### DATA BELOW
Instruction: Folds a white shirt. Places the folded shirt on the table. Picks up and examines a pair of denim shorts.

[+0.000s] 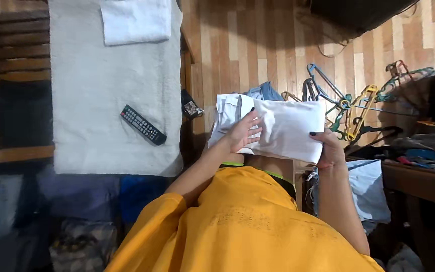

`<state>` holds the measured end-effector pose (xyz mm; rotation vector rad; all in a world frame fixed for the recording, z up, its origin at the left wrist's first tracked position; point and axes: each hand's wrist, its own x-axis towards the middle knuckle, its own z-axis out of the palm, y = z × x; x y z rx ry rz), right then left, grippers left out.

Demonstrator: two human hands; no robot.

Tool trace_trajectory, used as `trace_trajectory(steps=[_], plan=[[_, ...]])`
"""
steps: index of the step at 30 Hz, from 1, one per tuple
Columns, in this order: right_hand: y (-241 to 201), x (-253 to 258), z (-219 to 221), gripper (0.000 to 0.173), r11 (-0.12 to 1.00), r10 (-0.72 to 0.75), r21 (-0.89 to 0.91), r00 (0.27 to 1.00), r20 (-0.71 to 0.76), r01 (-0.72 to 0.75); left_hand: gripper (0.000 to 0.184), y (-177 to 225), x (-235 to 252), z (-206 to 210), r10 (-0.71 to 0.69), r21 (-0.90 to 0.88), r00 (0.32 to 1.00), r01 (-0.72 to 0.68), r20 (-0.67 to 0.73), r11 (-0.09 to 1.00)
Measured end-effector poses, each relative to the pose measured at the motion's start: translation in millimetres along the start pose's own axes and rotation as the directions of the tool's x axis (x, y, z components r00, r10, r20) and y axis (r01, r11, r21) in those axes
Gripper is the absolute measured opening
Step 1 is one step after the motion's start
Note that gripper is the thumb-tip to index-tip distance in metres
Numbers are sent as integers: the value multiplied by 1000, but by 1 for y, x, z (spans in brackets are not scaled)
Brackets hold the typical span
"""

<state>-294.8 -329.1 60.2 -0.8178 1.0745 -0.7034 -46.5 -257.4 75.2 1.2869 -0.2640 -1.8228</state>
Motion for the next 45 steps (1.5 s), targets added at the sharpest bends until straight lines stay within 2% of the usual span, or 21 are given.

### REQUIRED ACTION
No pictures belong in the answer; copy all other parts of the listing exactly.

### PROBLEM SOLUTION
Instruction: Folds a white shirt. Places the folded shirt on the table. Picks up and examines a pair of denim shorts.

[+0.000s] 

`<state>` holds the measured end-effector pose (xyz mm; rotation vector rad; all in a world frame fixed for the recording, z up, its origin at the left wrist's first tracked position; point and axes: each hand's wrist, its own x-axis towards the middle knuckle, its own z-axis out of the palm, y = z × x; x y z rx ry rz), right then left, grippers left out.

Demonstrator: two human hands; no robot.

Tool trace_trajectory, used as `trace_trajectory(steps=[_], plan=[[_, ...]])`
"""
steps: index of the step at 30 Hz, from 1, one per tuple
Columns, in this order: right_hand: y (-241 to 201), x (-253 to 258), z (-219 to 221), gripper (0.000 to 0.173), r11 (-0.12 to 1.00), r10 (-0.72 to 0.75), r21 (-0.89 to 0.91), r00 (0.27 to 1.00), r20 (-0.71 to 0.76), r01 (-0.72 to 0.75); left_hand: gripper (0.000 to 0.184), y (-177 to 225), x (-235 to 252), z (-206 to 210), r10 (-0.71 to 0.69), r21 (-0.90 to 0.88), r00 (0.32 to 1.00), r01 (-0.72 to 0.68), r20 (-0.67 to 0.73), r11 (-0.09 to 1.00)
Measured end-effector poses, each relative to the pose measured at the motion's start: translation in millimetres along the start pose's own axes and rotation as the directions of the tool's x axis (x, y, z components r00, r10, r20) and y axis (r01, r11, r21) in those axes
Gripper is the absolute measured opening
Step 1 is one step after the motion's start
Note that gripper is the thumb-tip to index-tip distance in metres
Numbers are sent as integers: the value multiplied by 1000, but by 1 for y, x, z (spans in brackets are not scaled)
Brackets hold the typical span
"""

<state>-294.8 -329.1 60.2 -0.8178 1.0745 -0.7034 -46.5 -257.4 75.2 1.2869 -0.2640 -1.8228</state>
Motion for the next 45 steps (1.5 s), targets added at the sharpest bends until straight lines stay within 2% of the usual span, or 21 are given.

The exercise has been completed.